PROVIDED INFORMATION below:

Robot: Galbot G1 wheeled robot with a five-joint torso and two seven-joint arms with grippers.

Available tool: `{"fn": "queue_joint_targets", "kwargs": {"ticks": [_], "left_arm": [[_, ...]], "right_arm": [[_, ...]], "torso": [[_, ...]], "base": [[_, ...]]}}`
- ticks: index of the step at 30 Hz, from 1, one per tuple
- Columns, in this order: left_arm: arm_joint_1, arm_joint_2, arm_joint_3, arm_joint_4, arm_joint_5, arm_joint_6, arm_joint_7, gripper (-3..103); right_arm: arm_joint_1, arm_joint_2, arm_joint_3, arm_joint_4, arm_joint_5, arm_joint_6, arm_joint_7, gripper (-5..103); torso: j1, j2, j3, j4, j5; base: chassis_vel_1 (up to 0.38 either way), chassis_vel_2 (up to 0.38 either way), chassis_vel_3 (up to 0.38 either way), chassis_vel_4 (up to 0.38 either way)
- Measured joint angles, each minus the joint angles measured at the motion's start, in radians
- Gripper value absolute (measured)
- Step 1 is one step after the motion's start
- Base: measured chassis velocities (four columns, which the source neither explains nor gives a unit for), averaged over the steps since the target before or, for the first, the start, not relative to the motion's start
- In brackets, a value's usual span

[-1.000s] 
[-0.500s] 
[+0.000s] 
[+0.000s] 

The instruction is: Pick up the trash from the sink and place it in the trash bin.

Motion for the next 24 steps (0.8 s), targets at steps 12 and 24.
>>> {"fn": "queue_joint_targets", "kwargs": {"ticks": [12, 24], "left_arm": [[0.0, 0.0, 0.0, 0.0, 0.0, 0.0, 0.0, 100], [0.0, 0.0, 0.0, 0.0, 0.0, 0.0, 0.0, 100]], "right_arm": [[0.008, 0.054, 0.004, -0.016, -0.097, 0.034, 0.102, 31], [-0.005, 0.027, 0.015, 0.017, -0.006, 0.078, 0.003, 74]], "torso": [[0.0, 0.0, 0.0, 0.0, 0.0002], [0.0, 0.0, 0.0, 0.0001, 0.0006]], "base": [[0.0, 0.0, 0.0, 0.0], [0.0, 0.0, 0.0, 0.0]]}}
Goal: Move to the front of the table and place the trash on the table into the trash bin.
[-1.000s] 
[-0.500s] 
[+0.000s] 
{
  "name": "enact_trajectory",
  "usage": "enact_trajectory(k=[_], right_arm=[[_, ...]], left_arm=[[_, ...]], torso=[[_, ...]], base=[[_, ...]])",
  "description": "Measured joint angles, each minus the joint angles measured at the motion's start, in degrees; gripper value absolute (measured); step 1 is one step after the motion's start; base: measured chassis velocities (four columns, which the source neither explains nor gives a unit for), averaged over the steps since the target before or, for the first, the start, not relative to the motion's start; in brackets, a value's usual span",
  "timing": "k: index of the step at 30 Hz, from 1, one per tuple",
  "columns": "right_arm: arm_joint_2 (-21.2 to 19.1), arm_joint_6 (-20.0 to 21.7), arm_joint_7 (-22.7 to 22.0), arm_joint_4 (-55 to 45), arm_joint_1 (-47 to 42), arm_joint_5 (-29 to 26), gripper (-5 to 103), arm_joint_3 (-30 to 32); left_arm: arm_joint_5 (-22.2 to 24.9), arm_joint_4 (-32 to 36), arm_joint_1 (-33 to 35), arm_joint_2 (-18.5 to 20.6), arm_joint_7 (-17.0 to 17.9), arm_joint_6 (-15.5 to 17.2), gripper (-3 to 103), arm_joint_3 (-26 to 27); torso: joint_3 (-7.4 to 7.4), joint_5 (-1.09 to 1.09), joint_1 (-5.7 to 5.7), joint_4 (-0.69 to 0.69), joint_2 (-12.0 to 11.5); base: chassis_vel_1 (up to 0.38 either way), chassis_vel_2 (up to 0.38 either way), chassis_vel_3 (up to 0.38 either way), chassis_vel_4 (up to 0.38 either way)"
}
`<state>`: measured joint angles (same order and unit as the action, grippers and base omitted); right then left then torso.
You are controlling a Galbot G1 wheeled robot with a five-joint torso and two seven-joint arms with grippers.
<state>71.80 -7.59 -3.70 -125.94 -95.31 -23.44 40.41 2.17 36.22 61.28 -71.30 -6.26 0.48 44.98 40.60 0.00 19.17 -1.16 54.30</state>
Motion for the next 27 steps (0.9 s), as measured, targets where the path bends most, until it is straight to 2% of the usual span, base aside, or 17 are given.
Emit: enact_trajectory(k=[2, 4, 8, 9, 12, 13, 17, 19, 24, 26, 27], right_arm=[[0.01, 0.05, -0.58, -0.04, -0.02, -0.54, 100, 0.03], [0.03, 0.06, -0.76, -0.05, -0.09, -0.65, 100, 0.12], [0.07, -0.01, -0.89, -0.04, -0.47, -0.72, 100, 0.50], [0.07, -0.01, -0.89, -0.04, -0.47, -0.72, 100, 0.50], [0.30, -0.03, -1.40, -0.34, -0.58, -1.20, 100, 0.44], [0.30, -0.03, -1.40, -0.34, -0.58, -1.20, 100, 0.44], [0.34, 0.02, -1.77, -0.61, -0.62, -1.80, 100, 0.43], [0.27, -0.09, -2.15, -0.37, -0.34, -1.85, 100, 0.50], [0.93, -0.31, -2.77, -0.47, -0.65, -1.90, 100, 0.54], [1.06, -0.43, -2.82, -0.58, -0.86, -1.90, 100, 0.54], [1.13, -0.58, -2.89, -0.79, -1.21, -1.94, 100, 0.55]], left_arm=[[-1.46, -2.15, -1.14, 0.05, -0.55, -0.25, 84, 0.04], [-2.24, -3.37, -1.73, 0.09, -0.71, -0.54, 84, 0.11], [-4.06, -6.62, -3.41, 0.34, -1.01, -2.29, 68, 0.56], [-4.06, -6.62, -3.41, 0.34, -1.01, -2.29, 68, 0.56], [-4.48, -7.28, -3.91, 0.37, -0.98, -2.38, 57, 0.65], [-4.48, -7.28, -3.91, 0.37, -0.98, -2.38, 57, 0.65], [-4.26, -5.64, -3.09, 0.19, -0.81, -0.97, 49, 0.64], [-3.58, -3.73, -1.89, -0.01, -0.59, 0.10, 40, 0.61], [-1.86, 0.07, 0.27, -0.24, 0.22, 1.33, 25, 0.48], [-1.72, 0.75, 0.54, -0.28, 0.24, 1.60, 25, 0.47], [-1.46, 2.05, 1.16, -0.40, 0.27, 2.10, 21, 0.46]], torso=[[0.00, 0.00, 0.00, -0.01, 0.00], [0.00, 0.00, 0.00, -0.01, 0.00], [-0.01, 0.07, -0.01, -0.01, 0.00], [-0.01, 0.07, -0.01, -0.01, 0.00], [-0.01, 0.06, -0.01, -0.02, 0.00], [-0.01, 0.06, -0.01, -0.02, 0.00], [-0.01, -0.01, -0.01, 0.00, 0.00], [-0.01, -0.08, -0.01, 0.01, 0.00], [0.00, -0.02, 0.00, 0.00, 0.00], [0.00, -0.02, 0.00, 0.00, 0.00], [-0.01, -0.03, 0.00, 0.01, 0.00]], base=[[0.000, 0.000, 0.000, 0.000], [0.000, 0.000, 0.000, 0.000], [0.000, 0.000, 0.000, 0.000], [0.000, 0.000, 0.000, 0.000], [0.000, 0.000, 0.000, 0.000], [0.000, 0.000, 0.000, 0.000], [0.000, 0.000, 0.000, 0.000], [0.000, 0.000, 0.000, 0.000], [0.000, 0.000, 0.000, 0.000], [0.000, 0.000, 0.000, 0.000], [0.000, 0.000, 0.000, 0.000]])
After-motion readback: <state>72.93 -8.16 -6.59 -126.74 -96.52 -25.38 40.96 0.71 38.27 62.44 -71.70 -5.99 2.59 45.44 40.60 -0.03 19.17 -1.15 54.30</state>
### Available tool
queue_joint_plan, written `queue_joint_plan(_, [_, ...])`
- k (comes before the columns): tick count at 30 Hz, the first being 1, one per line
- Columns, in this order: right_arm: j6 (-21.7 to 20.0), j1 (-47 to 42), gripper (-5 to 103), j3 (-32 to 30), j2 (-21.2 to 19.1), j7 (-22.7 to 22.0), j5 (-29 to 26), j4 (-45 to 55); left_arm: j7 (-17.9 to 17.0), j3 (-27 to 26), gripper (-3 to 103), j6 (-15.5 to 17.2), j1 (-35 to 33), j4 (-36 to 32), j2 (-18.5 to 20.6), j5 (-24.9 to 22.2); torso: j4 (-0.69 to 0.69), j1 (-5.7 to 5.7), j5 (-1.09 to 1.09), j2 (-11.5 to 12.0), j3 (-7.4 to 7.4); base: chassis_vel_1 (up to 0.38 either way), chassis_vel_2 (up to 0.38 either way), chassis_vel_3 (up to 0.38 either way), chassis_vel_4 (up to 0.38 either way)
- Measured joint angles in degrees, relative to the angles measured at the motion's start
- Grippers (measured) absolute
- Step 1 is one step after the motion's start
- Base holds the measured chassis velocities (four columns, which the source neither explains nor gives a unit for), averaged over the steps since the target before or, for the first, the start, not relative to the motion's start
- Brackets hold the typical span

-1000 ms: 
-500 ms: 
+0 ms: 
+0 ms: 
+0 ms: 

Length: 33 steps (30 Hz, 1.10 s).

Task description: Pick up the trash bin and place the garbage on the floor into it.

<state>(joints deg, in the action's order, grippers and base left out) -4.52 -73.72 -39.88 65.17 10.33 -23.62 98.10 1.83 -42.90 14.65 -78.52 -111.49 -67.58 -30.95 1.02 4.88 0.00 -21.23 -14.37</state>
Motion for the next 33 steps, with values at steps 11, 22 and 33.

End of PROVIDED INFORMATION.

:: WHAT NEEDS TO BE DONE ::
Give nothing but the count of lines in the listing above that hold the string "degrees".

:: WRITTEN RESPONSE ::
2